YOUR INSTRUCTIONS
The lines below should be written out again in full, exactly as they are.

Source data
- - - - -

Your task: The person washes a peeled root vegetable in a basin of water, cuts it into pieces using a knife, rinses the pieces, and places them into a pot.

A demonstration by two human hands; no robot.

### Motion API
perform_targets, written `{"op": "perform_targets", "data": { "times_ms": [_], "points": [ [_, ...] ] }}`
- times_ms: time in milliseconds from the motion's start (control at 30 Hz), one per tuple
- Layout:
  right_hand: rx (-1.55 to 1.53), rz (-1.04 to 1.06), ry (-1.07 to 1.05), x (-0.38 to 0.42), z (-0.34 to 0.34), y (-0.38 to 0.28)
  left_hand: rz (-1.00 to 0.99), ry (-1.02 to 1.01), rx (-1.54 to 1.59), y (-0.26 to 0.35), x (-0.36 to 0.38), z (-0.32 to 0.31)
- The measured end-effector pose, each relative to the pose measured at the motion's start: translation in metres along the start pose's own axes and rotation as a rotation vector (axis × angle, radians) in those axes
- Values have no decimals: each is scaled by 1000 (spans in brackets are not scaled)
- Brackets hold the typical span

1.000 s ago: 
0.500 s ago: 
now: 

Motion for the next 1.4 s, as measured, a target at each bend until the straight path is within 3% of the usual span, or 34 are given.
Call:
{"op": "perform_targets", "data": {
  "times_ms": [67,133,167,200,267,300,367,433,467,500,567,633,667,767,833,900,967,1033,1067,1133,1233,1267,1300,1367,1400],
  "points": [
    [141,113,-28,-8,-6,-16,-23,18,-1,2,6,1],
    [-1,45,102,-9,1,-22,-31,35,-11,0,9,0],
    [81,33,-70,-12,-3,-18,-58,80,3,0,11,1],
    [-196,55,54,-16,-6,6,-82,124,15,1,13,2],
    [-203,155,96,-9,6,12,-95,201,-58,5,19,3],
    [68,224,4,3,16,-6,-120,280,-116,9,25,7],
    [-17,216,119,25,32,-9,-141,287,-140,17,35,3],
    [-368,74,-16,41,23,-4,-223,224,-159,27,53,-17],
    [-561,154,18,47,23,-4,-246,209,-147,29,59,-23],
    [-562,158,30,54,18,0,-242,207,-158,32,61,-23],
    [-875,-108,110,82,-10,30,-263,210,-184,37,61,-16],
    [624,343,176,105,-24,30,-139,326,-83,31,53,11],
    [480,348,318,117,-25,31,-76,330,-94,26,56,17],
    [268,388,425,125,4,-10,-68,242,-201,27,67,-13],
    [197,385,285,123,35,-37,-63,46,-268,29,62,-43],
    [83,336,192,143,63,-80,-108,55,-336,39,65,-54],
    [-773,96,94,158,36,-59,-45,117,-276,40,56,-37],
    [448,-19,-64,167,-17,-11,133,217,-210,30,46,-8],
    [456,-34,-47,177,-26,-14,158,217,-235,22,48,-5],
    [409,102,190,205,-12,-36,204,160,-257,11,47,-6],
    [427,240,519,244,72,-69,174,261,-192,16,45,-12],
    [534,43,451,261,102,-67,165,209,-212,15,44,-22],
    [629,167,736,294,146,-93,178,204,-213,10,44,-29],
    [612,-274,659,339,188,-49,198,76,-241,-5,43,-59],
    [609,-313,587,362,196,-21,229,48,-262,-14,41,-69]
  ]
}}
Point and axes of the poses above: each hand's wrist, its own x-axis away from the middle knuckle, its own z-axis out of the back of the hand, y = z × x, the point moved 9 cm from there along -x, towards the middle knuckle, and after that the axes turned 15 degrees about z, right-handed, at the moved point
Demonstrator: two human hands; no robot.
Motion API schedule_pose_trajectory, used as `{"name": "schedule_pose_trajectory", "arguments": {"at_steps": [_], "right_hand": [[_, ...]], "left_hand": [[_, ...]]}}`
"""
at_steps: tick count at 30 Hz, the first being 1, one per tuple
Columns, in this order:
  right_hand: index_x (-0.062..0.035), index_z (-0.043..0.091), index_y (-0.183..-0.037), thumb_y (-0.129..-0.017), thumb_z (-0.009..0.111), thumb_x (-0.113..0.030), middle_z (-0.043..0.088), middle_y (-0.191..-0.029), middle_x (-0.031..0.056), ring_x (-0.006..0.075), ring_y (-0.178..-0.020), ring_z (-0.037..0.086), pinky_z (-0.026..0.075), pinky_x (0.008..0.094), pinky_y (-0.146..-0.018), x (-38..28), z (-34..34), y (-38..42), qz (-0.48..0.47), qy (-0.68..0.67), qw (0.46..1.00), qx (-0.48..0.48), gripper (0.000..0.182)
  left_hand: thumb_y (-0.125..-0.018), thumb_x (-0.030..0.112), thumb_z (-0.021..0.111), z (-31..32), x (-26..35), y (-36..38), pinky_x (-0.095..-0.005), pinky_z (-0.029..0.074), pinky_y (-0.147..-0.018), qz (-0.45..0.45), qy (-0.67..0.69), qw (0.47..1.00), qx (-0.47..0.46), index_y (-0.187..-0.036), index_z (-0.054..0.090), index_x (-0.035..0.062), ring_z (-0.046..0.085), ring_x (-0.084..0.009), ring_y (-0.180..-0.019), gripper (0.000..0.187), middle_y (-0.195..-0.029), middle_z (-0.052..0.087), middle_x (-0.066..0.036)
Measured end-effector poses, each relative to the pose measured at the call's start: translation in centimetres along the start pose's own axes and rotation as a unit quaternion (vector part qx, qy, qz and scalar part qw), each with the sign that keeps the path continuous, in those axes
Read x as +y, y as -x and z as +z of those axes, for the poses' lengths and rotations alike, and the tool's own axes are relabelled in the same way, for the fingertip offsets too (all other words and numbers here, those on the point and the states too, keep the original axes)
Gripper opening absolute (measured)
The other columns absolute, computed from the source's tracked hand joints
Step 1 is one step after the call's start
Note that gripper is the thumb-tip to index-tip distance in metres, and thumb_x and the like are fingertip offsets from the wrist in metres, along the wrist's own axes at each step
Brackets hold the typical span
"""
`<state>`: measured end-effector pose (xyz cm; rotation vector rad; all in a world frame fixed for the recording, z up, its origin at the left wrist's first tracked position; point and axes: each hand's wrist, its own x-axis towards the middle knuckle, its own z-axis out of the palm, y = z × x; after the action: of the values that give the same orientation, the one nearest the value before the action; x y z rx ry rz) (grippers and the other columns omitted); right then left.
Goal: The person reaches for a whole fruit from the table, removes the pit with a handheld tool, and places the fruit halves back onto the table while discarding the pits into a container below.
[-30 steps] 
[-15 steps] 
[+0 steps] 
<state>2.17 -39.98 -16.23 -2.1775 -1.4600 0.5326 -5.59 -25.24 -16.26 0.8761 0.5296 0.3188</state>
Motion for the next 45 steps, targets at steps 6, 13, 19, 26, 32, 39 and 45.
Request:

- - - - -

ANSWER AREA
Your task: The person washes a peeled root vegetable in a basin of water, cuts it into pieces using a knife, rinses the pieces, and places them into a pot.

A demonstration by two human hands; no robot.

### Motion API
perform_targets, written `{"op": "perform_targets", "data": { "times_ms": [_], "points": [ [_, ...] ] }}`
- times_ms: time in milliseconds from the motion's start (control at 30 Hz), one per tuple
- Layout:
  right_hand: rx (-1.55 to 1.53), rz (-1.04 to 1.06), ry (-1.07 to 1.05), x (-0.38 to 0.42), z (-0.34 to 0.34), y (-0.38 to 0.28)
  left_hand: rz (-1.00 to 0.99), ry (-1.02 to 1.01), rx (-1.54 to 1.59), y (-0.26 to 0.35), x (-0.36 to 0.38), z (-0.32 to 0.31)
- The measured end-effector pose, each relative to the pose measured at the motion's start: translation in metres along the start pose's own axes and rotation as a rotation vector (axis × angle, radians) in those axes
- Values have no decimals: each is scaled by 1000 (spans in brackets are not scaled)
- Brackets hold the typical span

1.000 s ago: 
0.500 s ago: 
now: 

Motion for the next 1.4 s, as measured, a target at each bend until the straight path is within 3% of the usual span, or 34 are given.
Call:
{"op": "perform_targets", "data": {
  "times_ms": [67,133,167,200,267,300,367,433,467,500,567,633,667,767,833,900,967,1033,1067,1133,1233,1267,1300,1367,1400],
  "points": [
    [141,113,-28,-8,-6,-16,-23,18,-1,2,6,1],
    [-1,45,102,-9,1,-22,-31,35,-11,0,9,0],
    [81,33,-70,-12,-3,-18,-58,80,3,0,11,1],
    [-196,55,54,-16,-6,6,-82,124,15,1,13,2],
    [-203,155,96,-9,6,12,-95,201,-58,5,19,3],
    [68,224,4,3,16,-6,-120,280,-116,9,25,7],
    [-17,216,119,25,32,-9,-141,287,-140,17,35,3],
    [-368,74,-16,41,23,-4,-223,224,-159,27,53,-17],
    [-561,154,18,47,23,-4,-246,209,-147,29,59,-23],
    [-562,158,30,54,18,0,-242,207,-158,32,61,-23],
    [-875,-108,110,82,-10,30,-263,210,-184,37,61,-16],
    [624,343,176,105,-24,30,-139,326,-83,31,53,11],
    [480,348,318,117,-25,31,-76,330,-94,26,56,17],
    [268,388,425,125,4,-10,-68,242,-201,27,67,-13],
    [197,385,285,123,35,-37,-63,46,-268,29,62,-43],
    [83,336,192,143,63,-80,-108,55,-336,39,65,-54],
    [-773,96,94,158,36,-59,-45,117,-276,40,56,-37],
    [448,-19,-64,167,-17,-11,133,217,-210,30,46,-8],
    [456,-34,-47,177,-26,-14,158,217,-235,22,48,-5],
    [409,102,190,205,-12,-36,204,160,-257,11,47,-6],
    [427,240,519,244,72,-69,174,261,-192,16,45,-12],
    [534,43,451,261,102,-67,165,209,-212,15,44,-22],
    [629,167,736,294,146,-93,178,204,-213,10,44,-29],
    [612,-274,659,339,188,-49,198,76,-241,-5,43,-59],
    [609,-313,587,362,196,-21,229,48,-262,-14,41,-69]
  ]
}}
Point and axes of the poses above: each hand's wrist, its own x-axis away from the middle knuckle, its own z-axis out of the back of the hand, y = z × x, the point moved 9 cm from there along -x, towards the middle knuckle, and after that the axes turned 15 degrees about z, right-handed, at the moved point
Demonstrator: two human hands; no robot.
Motion API schedule_pose_trajectory, used as `{"name": "schedule_pose_trajectory", "arguments": {"at_steps": [_], "right_hand": [[_, ...]], "left_hand": [[_, ...]]}}`
"""
at_steps: tick count at 30 Hz, the first being 1, one per tuple
Columns, in this order:
  right_hand: index_x (-0.062..0.035), index_z (-0.043..0.091), index_y (-0.183..-0.037), thumb_y (-0.129..-0.017), thumb_z (-0.009..0.111), thumb_x (-0.113..0.030), middle_z (-0.043..0.088), middle_y (-0.191..-0.029), middle_x (-0.031..0.056), ring_x (-0.006..0.075), ring_y (-0.178..-0.020), ring_z (-0.037..0.086), pinky_z (-0.026..0.075), pinky_x (0.008..0.094), pinky_y (-0.146..-0.018), x (-38..28), z (-34..34), y (-38..42), qz (-0.48..0.47), qy (-0.68..0.67), qw (0.46..1.00), qx (-0.48..0.48), gripper (0.000..0.182)
  left_hand: thumb_y (-0.125..-0.018), thumb_x (-0.030..0.112), thumb_z (-0.021..0.111), z (-31..32), x (-26..35), y (-36..38), pinky_x (-0.095..-0.005), pinky_z (-0.029..0.074), pinky_y (-0.147..-0.018), qz (-0.45..0.45), qy (-0.67..0.69), qw (0.47..1.00), qx (-0.47..0.46), index_y (-0.187..-0.036), index_z (-0.054..0.090), index_x (-0.035..0.062), ring_z (-0.046..0.085), ring_x (-0.084..0.009), ring_y (-0.180..-0.019), gripper (0.000..0.187), middle_y (-0.195..-0.029), middle_z (-0.052..0.087), middle_x (-0.066..0.036)
Measured end-effector poses, each relative to the pose measured at the call's start: translation in centimetres along the start pose's own axes and rotation as a unit quaternion (vector part qx, qy, qz and scalar part qw), each with the sign that keeps the path continuous, in those axes
Read x as +y, y as -x and z as +z of those axes, for the poses' lengths and rotations alike, and the tool's own axes are relabelled in the same way, for the fingertip offsets too (all other words and numbers here, those on the point and the states too, keep the original axes)
Gripper opening absolute (measured)
The other columns absolute, computed from the source's tracked hand joints
Step 1 is one step after the call's start
Note that gripper is the thumb-tip to index-tip distance in metres, and thumb_x and the like are fingertip offsets from the wrist in metres, along the wrist's own axes at each step
Brackets hold the typical span
"""
`<state>`: measured end-effector pose (xyz cm; rotation vector rad; all in a world frame fixed for the recording, z up, its origin at the left wrist's first tracked position; point and axes: each hand's wrist, its own x-axis towards the middle knuckle, its own z-axis out of the palm, y = z × x; after the action: of the values that give the same orientation, the one nearest the value before the action; x y z rx ry rz) (grippers and the other columns omitted); right then left.
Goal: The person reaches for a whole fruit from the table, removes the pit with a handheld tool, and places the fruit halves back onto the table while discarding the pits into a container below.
[-30 steps] 
[-15 steps] 
[+0 steps] 
<state>2.17 -39.98 -16.23 -2.1775 -1.4600 0.5326 -5.59 -25.24 -16.26 0.8761 0.5296 0.3188</state>
Motion for the next 45 steps, targets at steps 6, 13, 19, 26, 32, 39 and 45.
Request:

There is nothing more to add to this answer.